THE RECORDS >>
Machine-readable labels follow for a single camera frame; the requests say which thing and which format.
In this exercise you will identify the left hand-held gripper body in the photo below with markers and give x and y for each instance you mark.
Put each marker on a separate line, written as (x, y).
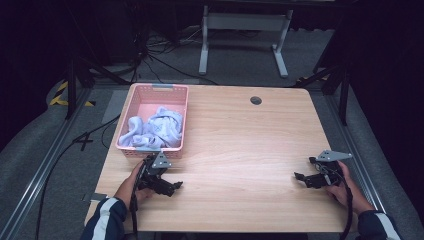
(156, 173)

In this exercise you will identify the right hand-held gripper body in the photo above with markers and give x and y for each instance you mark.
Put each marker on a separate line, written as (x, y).
(328, 176)

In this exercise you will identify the white printed towel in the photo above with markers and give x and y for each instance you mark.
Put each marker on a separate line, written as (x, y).
(160, 130)

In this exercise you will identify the pink plastic basket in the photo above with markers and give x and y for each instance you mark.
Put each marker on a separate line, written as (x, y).
(156, 96)

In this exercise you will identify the person's right hand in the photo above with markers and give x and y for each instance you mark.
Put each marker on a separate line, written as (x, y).
(346, 196)

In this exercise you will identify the person's left hand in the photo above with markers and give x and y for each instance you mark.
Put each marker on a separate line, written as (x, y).
(128, 190)

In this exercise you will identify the gray tape piece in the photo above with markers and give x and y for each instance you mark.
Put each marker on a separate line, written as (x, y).
(95, 196)

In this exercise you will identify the black metal stand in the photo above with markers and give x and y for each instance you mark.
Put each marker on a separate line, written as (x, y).
(343, 100)

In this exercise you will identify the black tripod stand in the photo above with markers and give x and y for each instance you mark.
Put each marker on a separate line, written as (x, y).
(71, 90)

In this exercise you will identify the white metal desk frame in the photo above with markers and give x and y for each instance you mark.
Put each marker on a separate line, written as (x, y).
(245, 21)

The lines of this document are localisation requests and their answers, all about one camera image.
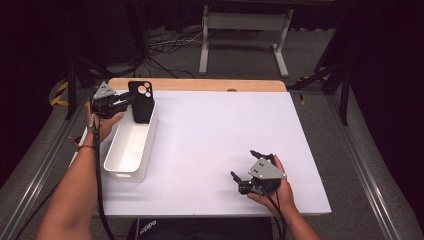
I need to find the black tripod stand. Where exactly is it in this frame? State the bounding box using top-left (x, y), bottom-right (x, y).
top-left (63, 53), bottom-right (116, 122)

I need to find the yellow black floor tape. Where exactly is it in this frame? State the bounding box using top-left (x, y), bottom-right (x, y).
top-left (296, 73), bottom-right (332, 106)
top-left (49, 80), bottom-right (91, 108)

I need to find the aluminium floor rail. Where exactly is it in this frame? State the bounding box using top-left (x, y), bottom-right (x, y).
top-left (0, 87), bottom-right (98, 240)
top-left (324, 94), bottom-right (403, 240)

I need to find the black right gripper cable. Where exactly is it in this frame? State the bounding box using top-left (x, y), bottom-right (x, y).
top-left (259, 187), bottom-right (288, 240)

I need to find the white plastic storage box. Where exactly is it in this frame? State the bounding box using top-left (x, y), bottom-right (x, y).
top-left (102, 97), bottom-right (160, 184)

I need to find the black phone case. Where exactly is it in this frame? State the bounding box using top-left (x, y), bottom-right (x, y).
top-left (127, 80), bottom-right (156, 125)

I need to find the tangle of floor cables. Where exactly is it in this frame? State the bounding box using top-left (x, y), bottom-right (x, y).
top-left (143, 28), bottom-right (205, 79)

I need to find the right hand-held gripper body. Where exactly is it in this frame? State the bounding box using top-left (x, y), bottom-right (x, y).
top-left (237, 153), bottom-right (288, 197)

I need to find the person's left hand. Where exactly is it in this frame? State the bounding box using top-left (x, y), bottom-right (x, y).
top-left (67, 101), bottom-right (125, 152)

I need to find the person's black clothing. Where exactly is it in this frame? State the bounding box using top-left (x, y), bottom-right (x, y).
top-left (126, 217), bottom-right (275, 240)

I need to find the person's right hand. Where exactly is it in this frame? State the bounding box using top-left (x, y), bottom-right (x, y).
top-left (246, 154), bottom-right (298, 215)

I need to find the black metal stand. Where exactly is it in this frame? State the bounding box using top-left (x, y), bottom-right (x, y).
top-left (287, 16), bottom-right (353, 127)

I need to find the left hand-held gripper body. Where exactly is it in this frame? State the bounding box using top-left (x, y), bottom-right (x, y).
top-left (90, 81), bottom-right (132, 120)

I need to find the white metal stand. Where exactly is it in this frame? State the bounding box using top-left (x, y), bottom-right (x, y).
top-left (198, 4), bottom-right (295, 79)

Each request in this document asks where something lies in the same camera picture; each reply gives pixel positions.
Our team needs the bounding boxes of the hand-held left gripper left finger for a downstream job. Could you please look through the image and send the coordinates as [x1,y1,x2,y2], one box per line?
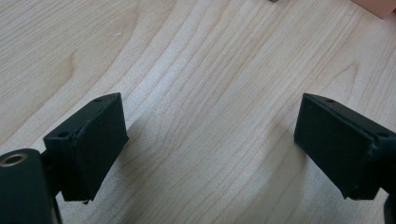
[42,91,130,203]

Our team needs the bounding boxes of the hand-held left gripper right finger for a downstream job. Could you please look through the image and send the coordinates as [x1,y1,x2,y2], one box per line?
[293,92,396,201]

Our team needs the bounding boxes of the pink toy block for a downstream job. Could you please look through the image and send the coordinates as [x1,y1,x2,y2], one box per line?
[350,0,396,21]

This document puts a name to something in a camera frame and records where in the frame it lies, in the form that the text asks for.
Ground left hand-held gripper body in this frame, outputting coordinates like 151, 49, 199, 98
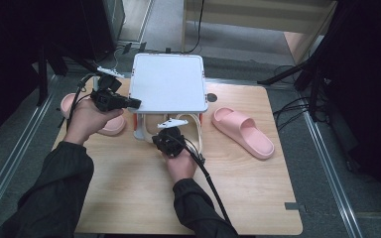
89, 65, 129, 113

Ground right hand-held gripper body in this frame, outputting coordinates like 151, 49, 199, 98
151, 118, 190, 159

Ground pink slide slipper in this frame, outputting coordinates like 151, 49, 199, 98
60, 92, 127, 137
210, 106, 276, 161

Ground white shoe rack orange posts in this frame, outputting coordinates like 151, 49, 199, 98
127, 53, 209, 142

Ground person's right hand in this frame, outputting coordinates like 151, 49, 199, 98
163, 149, 199, 185

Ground person's left hand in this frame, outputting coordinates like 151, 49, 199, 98
62, 97, 126, 147

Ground black tripod stand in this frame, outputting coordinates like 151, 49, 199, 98
35, 42, 109, 107
257, 49, 333, 123

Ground dark cabinet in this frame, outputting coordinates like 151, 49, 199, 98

PROBLEM TO SOLVE >>
Your answer should be a single number: how many lines in the preceding entries contain "lies".

ANSWER TO THIS TASK >>
2